Лейтенант Колдер выбил трубку и вновь набил. Наклонившись вперед, он примял табак большим пальцем и медленно произнес:
— Я вот все думаю, возможно ли, чтобы Дюрранса заманили в какую-то ловушку? Я не уверен, и никогда раньше не говорил об этом, поскольку до последнего времени не подозревал, что мои сведения могут иметь какое-то отношение к его задержке. Но теперь задумался. Вы помните ночь накануне его отъезда?
— Да, — сказал Доусон и подвинул свое кресло чуть поближе.
Колдер единственный из всех в Вади-Хальфе мог претендовать на дружеские отношения с Дюррансом. Несмотря на разницу в званиях, они были близки по возрасту, и с самого начала, когда неопытный, но жаждущий набраться опыта Колдер только прибыл из Англии, Дюрранс в своей сдержанной манере всячески старался проявлять к вновь прибывшему знаки дружбы. Поэтому Колдер мог что-то знать.
— Я тоже помню эту ночь, — сказал Уолтерс. — Дюрранс обедал в столовой и рано ушел собираться в дорогу.
— Он уже собрался, — возразил Колдер. — Как вы сказали, ушел он рано, но отправился не к себе, а пошел вдоль реки в Теуфикье.

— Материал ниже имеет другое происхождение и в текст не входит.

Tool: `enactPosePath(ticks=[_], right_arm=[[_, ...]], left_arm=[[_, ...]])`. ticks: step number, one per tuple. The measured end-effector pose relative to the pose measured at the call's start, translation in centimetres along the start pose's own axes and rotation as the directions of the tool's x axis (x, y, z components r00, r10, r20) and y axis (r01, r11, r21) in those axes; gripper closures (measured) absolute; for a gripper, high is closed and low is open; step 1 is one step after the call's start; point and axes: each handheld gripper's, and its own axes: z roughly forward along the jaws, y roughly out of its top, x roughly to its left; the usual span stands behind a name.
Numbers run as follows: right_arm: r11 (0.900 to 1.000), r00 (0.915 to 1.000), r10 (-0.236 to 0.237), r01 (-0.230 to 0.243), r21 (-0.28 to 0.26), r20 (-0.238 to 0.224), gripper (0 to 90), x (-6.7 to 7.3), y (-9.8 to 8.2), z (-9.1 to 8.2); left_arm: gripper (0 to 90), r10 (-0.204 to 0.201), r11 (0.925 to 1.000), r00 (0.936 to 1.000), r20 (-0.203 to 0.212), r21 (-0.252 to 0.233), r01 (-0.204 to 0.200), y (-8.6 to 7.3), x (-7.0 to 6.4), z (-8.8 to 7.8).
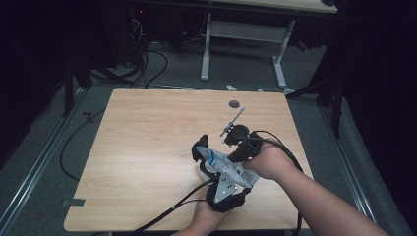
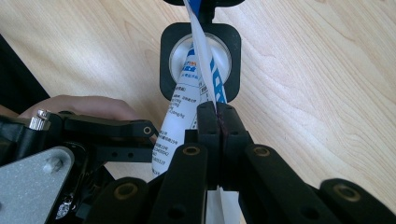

В Вади-Хальфе имелся военный гарнизон, а Теуфикье был всего лишь приграничным городком, в миле к северу по берегу реки. Там держали лавки несколько греков, между прилавками с местными блюдами и табаком стояло несколько голых и грязных кафешек — в общем, шумный городишко, где толклись и негры из области Динка, и феллахи из дельты Нила, звучало множество диалектов, но для уха европейца не хватало одного существенного элемента, чтобы город мог называться действительно оживленным — топота шагов. Жители ступали по песку в большинстве своем босиком, и когда в редкие минуты утихали резкие возгласы и бормотание голосов, люди передвигались бесшумно, как призраки. Даже по ночам, когда толпа на улицах густела, а шум усиливался, казалось, будто под этим шумом ухо может различить глубокую тишину, молчание пустынь Востока.
— Дюрранс ушел в Теуфикье в десять вечера, — продолжил Колдер, — и когда я заглянул к нему в одиннадцать, еще не вернулся. В четыре утра он отправлялся на восток, и мне нужно было обсудить кое-какие дела до его отъезда, поэтому я остался ждать. Он появился примерно через четверть часа и сразу сказал, что я должен быть краток, поскольку он ждет посетителя. Он говорил быстро и как-то беспокойно, едва слушал меня и отвечал невпопад. Я видел, что он охвачен каким-то необычным чувством, но не мог угадать каким. В одну секунду это определено был гнев, но он тут же сменялся смехом, будто Дюрранс радовался против своей воли. Как бы там ни было, он спровадил меня, и, уходя, я слышал, как он велит слуге идти спать, дескать, он сам встретит посетителя.